Brief:
Each line in the entries below that holds the word "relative" belongs in the answer.

Items from a dataset
- - - - -
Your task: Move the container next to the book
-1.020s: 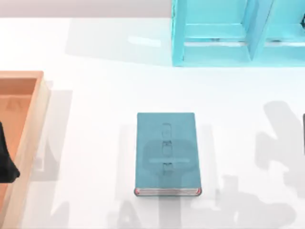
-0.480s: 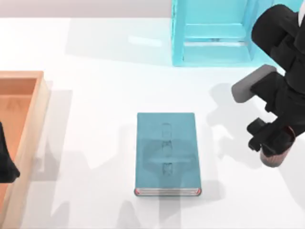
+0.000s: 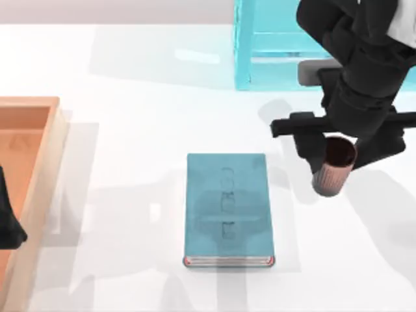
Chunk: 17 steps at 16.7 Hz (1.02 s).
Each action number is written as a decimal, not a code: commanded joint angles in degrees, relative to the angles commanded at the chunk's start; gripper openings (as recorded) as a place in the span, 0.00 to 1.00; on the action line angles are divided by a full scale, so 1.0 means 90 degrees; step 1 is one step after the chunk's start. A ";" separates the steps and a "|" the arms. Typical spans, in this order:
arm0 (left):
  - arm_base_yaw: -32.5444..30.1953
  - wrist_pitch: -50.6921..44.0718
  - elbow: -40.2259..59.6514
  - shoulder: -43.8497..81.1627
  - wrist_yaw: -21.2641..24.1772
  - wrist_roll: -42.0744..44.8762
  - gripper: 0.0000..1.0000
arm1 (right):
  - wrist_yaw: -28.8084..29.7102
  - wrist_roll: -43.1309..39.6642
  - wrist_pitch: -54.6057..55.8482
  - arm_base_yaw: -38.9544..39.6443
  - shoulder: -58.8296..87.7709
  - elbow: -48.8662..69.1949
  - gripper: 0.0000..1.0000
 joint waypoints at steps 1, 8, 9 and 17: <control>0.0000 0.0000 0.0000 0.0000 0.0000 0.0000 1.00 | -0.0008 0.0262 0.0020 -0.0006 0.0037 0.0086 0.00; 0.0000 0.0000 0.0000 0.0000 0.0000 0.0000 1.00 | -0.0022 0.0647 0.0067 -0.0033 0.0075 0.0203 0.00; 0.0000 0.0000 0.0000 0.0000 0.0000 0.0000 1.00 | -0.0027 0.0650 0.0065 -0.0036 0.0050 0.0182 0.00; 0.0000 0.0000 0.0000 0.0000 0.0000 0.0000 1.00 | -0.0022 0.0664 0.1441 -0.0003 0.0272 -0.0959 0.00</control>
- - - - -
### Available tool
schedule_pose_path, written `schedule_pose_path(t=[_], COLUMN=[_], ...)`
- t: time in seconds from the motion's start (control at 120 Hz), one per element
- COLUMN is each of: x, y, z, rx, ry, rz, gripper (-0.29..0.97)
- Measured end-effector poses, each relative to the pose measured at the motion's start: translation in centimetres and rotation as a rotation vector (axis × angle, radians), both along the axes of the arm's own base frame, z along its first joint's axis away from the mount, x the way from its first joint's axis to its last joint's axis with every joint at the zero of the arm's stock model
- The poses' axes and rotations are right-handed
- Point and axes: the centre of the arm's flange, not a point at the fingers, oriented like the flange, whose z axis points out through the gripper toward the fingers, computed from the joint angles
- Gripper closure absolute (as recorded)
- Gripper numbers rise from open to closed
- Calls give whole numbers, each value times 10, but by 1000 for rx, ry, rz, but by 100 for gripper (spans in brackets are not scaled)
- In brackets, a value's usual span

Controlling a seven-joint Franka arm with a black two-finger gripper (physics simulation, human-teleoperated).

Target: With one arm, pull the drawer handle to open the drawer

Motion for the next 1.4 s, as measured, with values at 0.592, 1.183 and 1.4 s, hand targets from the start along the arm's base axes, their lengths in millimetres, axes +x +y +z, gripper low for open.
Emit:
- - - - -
Expected answer:
Each action number is written as a decimal, not a code: commanded joint angles in degrees, relative to the angles commanded at the chunk's start; gripper openings (as recorded) as a place in the span, 0.00 to 1.00; on the action line angles are divided by a full scale, so 1.0 means 90 degrees; step 1 is one step after the chunk's start. A ";" separates the steps and a "|" the arms. Typical spans, in this order:
- Measured end-effector poses, each relative to the pose measured at the motion's start: translation in centimetres and rotation as a rotation vector (axis × angle, radians), both along the axes of the arm's own base frame, z along its first joint's axis away from the mount, x the way from its first joint's axis to its last joint's axis with every joint at the zero of the arm's stock model

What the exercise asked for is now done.